The purpose of this project
is to
explore the challenges of free-sketch recognition. Generally,
you
will implement an algorithm that take some sort of freely drawn sketch
and attempts to discern some level of structure from the sketch.
However, you have two options to choose from as far as what
you
implement, specifically.
Option 1: Parsing
freely-drawn notes
In this option, your goal is to take a set of freely-drawn
notes
and attempt to classify the strokes in the sketch as either handwriting
or diagram strokes.
Option 2: Recognizing
freely-drawn sketches
In this option, you will take a freely drawn diagram (with no
surrounding notes) and attempt to pull apart the diagram into
individual shapes and then, optionally, recognize those shapes.
With both of the above options, the emphasis is on grouping parts of
the sketch into individual components, not necessarily on recognizing
those components. However, you may choose to implement some
level
of recognition, either for extra credit, or to improve the recognizer.
This assignment is the most open-ended of the four, with the most room
for creativity and exploration. Your grade will be based not
only
on your final results, but also on the thought you demonstrate and the
range of solutions you explore (and how well you discuss the results
and the solution you finally choose). As usual, in class we
will
be talking about a number of different approaches for solving this
problem.
Basic Functionality [60 points]
The basic functionality this week will depend a little on which option
you have chosen above, so I'll specify those choices when relevant.
- [5 points] Allows the user to sketch freely and then invoke
recognition when
the sketch/drawing is complete, or load a sketch from a file in MIT
SketchML and then invoke recognition on the loaded sketch. (I
will provide a library the provides a basic ability to read MIT
SketchML files into WPF ink, but you will probably need to extend those
libraries so that they extract more information, for example from
labeled file, etc.)
- [50 points] In the recognition stage, your application
should:
- Option 1: distinguish between handwriting strokes and
diagram
strokes and make some attempt to group strokes based on spatial or
temporal proximity (e.g., group all the strokes in a "single diagram"
or "single block of text")
- Option 2: group the individual shapes in the diagram into
distinct groups.

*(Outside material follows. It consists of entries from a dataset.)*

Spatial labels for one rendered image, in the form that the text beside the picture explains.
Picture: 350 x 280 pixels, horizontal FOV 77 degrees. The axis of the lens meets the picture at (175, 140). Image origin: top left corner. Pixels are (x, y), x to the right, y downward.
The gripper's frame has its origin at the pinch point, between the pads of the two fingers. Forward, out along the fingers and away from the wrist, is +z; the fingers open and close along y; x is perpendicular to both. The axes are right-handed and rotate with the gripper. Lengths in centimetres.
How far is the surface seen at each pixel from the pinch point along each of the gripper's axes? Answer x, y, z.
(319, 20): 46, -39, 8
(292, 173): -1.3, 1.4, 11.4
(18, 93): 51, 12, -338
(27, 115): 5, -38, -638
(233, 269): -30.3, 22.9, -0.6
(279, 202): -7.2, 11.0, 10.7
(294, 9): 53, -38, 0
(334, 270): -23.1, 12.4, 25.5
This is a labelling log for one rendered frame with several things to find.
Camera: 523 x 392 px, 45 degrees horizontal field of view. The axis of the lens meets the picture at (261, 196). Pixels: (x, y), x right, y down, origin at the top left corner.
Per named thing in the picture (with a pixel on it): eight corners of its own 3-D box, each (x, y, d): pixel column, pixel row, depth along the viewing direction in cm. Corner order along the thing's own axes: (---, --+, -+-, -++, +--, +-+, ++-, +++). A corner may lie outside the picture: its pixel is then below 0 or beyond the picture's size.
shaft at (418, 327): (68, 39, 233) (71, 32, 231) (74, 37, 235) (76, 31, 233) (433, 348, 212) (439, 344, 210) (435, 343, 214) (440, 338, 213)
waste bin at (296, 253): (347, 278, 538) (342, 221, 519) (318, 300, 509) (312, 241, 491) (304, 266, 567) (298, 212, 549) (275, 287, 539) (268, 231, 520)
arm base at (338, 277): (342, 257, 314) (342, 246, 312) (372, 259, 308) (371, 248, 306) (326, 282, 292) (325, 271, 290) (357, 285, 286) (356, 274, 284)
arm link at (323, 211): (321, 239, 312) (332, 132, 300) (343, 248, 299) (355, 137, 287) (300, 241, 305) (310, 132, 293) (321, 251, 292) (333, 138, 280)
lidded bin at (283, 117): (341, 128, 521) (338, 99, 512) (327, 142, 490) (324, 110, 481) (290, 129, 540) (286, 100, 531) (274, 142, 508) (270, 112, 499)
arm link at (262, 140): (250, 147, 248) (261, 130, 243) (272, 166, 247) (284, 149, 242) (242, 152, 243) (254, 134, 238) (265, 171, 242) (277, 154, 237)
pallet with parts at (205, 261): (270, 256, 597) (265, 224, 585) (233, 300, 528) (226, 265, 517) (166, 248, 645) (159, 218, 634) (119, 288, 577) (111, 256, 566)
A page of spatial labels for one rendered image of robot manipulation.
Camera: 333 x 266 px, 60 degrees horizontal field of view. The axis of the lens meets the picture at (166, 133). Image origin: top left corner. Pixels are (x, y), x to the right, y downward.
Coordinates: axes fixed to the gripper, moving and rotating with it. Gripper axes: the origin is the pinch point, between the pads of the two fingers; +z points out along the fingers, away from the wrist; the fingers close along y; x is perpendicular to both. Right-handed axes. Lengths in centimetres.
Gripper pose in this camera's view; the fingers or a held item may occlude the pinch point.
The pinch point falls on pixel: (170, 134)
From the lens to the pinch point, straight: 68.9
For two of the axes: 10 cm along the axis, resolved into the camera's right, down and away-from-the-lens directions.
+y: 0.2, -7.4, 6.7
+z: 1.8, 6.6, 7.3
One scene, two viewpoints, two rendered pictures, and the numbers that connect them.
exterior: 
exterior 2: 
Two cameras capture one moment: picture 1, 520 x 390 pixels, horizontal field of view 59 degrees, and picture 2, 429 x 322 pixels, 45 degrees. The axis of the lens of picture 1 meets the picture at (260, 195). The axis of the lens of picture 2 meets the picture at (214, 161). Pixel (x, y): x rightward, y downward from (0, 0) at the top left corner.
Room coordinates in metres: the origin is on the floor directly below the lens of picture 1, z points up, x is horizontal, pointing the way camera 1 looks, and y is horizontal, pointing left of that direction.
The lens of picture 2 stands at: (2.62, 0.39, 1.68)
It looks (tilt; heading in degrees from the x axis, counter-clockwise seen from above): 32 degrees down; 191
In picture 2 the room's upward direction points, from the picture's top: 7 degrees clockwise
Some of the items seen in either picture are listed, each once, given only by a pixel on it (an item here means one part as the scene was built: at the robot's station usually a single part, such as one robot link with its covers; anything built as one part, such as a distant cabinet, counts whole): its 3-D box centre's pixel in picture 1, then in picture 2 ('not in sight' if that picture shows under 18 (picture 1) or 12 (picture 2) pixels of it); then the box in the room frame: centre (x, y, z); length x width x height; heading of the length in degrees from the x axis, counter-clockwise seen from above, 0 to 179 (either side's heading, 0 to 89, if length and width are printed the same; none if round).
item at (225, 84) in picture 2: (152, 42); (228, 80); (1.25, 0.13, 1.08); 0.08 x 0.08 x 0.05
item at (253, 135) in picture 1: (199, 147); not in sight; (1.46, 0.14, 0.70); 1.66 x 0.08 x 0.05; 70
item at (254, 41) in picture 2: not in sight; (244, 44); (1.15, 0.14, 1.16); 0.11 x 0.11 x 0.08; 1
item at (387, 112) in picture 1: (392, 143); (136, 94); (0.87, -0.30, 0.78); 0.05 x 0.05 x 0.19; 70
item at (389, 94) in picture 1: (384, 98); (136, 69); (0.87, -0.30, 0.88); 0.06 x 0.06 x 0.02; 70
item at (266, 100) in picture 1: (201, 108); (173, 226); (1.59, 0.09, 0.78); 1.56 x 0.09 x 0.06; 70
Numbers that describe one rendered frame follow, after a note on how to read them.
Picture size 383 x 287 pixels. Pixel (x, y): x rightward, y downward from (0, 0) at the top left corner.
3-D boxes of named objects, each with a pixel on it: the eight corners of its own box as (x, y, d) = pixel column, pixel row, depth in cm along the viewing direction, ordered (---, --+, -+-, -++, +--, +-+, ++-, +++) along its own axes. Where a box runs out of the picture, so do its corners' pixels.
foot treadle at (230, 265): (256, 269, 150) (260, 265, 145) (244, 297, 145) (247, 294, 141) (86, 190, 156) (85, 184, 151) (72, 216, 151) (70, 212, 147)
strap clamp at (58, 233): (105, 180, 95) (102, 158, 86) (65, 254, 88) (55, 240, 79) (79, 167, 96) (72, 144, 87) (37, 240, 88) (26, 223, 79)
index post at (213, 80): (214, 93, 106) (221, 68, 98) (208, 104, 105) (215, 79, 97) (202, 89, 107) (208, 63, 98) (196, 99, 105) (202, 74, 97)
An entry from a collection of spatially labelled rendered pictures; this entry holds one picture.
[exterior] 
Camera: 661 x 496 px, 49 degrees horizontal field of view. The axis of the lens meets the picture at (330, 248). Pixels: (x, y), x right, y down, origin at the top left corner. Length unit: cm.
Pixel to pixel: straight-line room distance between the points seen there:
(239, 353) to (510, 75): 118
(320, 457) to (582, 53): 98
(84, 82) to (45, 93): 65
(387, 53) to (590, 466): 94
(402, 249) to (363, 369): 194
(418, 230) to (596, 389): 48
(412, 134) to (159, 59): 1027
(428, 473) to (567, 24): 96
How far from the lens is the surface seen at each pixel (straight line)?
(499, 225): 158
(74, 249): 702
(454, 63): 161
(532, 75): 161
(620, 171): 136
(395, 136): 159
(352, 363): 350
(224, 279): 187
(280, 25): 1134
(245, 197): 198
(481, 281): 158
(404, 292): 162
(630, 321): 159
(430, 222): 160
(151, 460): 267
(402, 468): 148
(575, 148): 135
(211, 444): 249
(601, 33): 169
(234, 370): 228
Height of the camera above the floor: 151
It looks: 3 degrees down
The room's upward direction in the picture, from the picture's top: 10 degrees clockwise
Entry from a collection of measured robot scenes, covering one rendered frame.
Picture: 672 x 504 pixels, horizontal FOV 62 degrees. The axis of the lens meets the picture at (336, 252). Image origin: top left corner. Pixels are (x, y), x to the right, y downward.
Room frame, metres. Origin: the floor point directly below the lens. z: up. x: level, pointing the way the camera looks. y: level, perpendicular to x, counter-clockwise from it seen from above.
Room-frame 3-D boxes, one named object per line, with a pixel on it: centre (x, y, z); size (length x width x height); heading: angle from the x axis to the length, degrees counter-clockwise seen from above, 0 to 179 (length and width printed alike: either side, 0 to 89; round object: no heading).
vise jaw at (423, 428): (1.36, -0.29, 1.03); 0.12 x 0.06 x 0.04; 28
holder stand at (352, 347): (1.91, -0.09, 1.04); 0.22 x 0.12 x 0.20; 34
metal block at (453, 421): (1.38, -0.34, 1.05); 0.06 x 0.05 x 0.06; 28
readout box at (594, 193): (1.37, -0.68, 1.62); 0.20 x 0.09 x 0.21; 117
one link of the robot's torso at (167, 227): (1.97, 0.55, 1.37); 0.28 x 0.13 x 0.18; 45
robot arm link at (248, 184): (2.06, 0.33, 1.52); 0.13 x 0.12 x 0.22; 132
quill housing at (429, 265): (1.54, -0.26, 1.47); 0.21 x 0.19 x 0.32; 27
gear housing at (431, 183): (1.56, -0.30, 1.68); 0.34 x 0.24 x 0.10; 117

You do not need to recognize the individual
symbols (but you may choose to, in order to help your grouping).
- [5 points] After recognition, the application should
display the results of
recognition in a meaningful visual form. It's up to you to
come
up with a scheme for displaying the results, but your scheme should be
sufficient so that you can detect errors.
How you choose to do the recognition is totally up to you, but you
should base your approach loosely on something we have read in class.
However, that being said, many of the techniques are quite
complex and would require much more time than you have for this
assignment. Therefore, you should feel free to implement a
simplified version of the technique. For example, one of the papers
might present an algorithm that takes the output of a support vector
machine and feeds it into a hidden Markov model. The core
idea
behind this paper is that temporal information can aid purely structural
information, therefore in your approach you might try something
simpler, like using a support vector machine (or a simpler classifier)
to do the classification, and then simply trying to adjust the results
based on the results from surrounding strokes (either in time or space).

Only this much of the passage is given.